Это отец - звонок короткий и какой-то заискивающий.
Он еще довольно твердо стоял на ногах, но, пройдя в комнату, сразу же развалился на кровати, что-то забормотал, размахивая руками, пытаясь дотянуться до сумки, упавшей на пол. Продолжая бормотать, он делал ей какие-то знаки, жалобно поднимал брови.
Она сняла с него ботинки и положила его ноги на кровать. Он заплакал и уснул.
Проснулся он скоро и, с трудом поднявшись, поплелся на кухню извиняться. Он всегда извинялся.
Она сидела, склонившись над ведром, и чистила картошку.
-Лиза, - язык плохо повиновался ему, - ты пойми. Я-то сам этого... тоже плохо. Пойми! А?
- Есть будешь?
Он положил ей руку на плечо и тяжело плюхнулся на соседний табурет, стараясь преданно заглянуть в ее глаза:
- Ты, Лиза, этого... пойми. Нас на базу сослали, капусту там перебирать всякую. Погнила она там. Я этого не хотел. Верь, Лиза, я же обещал.
- Эх, Коля, Коля! - вздохнула она. - Сынка же губишь. Сам посуди, да не мотай головой-то! Губишь, губишь. Сколько раз уже говорено. Эх, сыночек! Он-то еще мальчонка совсем, а, на тебя глядючи, чего вытворяет?
- Ты, мать, ему втолкуй.
- Я же одно толкую, а ты ту же минуту его обратно растолковываешь. Эх, Коля, Коля! Поди, хотя бы умойся, да тапки надень. Ноги-то об пол застудишь.
- И без того парилка. С того все и пошло. Выпил-то я не густо, да в брюхе было пусто, да еще и жара эта. Не казни.
- Давай, давай, хоть щец поешь.
- Ага. Знаешь, Лиза, я же тебе сюрприз приготовил! Сейчас преподнесу.
Она удивленно посмотрела на мужа:
- Чего еще?
- Во, во, погоди!
Он заспешил в комнату, но, зацепившись плечом за косяк, чуть не упал и дальше пошел осторожно, не торопясь. Скоро вернулся назад с сумкой.
- Во, во, погоди!
На стол посыпались обрывки газет, черствые хлебные корки, пробка, мятая пачка папирос, и, наконец, появился более-менее аккуратный среди этого хаоса сверток.
- Во!
Сбросив на пол бумагу, он поставил перед женой блюдечко и пузатую в горошек чашку.
- Эх, Коля, Коля!
Она погладила его по щеке и даже улыбнулась.

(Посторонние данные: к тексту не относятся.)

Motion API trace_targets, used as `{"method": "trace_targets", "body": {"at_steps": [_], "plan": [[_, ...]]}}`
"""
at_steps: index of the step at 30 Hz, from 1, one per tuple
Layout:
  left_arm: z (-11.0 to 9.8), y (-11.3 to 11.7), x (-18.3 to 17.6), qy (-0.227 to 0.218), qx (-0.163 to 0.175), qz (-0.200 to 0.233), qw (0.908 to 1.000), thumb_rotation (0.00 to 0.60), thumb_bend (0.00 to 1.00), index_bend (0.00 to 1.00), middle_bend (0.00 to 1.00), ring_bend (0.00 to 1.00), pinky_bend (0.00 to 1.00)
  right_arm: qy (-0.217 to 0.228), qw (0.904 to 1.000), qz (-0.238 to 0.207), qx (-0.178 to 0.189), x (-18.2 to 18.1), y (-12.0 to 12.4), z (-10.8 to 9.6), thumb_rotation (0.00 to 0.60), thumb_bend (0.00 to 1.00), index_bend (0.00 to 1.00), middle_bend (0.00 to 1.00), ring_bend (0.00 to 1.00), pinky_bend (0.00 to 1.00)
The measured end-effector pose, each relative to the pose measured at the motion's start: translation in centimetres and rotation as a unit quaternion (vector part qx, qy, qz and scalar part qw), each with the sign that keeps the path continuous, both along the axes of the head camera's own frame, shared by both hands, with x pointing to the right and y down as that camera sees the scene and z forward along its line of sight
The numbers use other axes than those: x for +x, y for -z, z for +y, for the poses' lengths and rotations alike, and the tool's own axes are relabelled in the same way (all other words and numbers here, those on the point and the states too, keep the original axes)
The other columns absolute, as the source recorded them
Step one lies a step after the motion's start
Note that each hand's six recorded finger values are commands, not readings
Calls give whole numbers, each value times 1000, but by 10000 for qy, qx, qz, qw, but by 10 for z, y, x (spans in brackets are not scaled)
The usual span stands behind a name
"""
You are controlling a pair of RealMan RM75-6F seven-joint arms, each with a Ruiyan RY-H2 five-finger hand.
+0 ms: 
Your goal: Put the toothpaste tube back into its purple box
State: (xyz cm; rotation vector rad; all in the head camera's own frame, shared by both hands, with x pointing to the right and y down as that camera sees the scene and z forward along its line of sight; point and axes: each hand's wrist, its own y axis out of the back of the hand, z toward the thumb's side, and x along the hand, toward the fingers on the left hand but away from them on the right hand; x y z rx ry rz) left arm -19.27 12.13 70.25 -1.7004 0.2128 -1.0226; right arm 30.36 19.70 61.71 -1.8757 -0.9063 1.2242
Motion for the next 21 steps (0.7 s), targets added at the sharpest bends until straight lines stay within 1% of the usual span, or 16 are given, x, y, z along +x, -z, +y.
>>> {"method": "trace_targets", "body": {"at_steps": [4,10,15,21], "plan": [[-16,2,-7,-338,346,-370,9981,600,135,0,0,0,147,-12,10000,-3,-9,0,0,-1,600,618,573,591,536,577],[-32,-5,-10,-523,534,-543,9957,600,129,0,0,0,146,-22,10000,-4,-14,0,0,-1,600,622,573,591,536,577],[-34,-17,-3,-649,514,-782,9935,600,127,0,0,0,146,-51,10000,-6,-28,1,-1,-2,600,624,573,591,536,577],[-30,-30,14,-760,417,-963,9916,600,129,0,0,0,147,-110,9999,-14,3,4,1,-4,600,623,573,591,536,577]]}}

- Помнишь? - спросил он, шмыгнув носом.
- Помню.
- Я-то, как один раз на нее случаем глянул, еще с недельку назад, так, поди, сразу вспомнил. Решил: деньги дадут, пойду и преподнесу тебе хотя бы одну, - он с довольным видом смотрел то на жену, то на свой подарок.
- Спасибо, Коленька!
- Домой ехал, все боялся - побьется она в сумке, ан - нет. Довез, гляди-ка. Это ж сколько их тогда было?
- Шесть, Коленька. Шесть штучек и все как одна. Помнишь, значит?
- Как же! Мы их после свадьбы-то и прикупили, а Федька их все разом и разбил.
- Да. Он тогда это первый раз пошел. Я-то его держала, а ты в другом конце комнаты и кликнул. Он как потопал, потопал, я и обомлела вся. Гляжу, а глазам своим и не верю - идет! Идет, как сейчас помню. После упал, а за салфетку-то и схватился ручонкой, и все чашки об пол. Вот, ты-то хохотал! - она вздохнула и взглянула на мужа.
Тот плакал, шмыгая носом и размазывая слезы по грязным небритым щекам. Она опять вздохнула, на лице появилось обычное печальное выражение.
- Пошли, - она отвела мужа в ванную, вымыла, вытерла и, приведя назад, усадила за стол.
Ел он жадно, быстро, иногда еще шмыгая носом. Она стояла, прислонившись к плите, комкая в руках тряпку, и с тоской смотрела на его трясущиеся руки, тщедушное тело и большую нечесаную голову.
А ведь как все начиналось!
- Спасибо, Лизанька.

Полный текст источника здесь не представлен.